Romantic and sexual feelings develop during the teen years.

And, it seems that teenagers are starting to date and experiment with different types of relationships earlier than in the past.

As a parent, you can help your teenager make good decisions about dating.

According to some recent statistics, one in seven girls aged 14-17 said that a date had tried to force them to have sex.

Two in five reported knowing at least one girl who’d been hit or beaten by her boyfriend.

Rape is an act of violence, not sexual desire.

With guidance and support, teens can learn about healthy relationships and get the strength and courage needed to leave those that are not healthy.

Dr. Corinn Cross is here to help parents recognize dating problems, identify warning signs and know where to turn for help.
Dating Violence: Recognition & Prevention
Featuring:
Corinn Cross, MD
dr cori crossDr.

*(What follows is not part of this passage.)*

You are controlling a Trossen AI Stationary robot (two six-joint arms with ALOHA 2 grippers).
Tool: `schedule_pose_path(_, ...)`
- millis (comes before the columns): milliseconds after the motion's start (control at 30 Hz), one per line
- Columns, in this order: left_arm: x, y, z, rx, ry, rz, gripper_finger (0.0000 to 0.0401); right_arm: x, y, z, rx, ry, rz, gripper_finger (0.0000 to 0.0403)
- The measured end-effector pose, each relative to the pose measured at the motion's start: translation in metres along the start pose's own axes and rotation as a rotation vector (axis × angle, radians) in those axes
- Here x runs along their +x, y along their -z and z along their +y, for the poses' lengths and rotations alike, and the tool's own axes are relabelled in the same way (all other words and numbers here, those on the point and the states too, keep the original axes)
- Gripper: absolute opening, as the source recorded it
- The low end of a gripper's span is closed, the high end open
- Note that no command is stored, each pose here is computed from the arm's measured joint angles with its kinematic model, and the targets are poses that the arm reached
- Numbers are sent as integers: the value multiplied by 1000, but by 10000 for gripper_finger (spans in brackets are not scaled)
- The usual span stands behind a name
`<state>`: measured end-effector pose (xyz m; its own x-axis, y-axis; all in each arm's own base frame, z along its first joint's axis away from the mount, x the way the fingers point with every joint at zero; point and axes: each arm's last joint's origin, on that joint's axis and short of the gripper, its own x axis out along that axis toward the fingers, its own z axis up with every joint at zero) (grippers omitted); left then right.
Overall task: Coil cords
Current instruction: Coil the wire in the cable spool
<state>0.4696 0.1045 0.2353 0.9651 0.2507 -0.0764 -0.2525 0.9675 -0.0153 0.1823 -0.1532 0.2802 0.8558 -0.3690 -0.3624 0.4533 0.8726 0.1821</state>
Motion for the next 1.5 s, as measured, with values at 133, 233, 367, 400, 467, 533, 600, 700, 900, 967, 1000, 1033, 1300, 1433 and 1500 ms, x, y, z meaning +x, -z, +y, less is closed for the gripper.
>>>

Corinn Cross was born and raised in New Jersey. She attended Barnard College where she graduated cum laude and majored in philosophy. She went on to attend the University of Medicine and Dentistry of New Jersey in Newark, NJ, where she was selected for the Alpha Omega Alpha Honor Society. Dr. Cross did her internship and residency in pediatrics at Children's Hospital Los Angeles. Dr. Cross has continued to work at CHLA as a general pediatrics attending. Dr. Cross is actively involved in her local AAP, Chapter 2, where she is an obesity champion. She is co-founder of the Fit to Play and Learn Obesity Prevention curriculum. Through a collaboration between AAP Chapter 2 and the L.A. Unified School District this curriculum is being used to educate at-risk students and their parents on the risks of obesity and to help them to lead healthier lives. Dr. Cross is an AAP Spokesperson and speaks to children throughout the L.A. school district about obesity, healthy lifestyles and the benefits of walking to school.Dr. Cross is a member of the Executive Board for the AAP's Council on Communications and Media. She is the Editor of the Council on Communications and Media's blog.
Transcription:

RadioMD Presents: Healthy Children | Original Air Date: March 25, 2015
Host: Melanie Cole, MS
Guest: Corinn Cross, MD

RadioMD.com. Hear it from the doctor with expert guests from The American Academy of Pediatrics. It's Healthy Children. Now, our favorite mom, Melanie Cole, MS:

MELANIE: According to the Center for Disease Control and Prevention, one in four adolescents experience verbal, physical, emotional or sexual abuse from a dating partner each year.

Do you notice any red flags? Well, we're going to tell you what those are. What signals whether your child is going through dating violence?

My guest is Corinn Cross, fan favorite here at Healthy Children.

Welcome to the show, Dr. Cross.

So, tell us a little bit about dating violence. What is it and who's at risk for it?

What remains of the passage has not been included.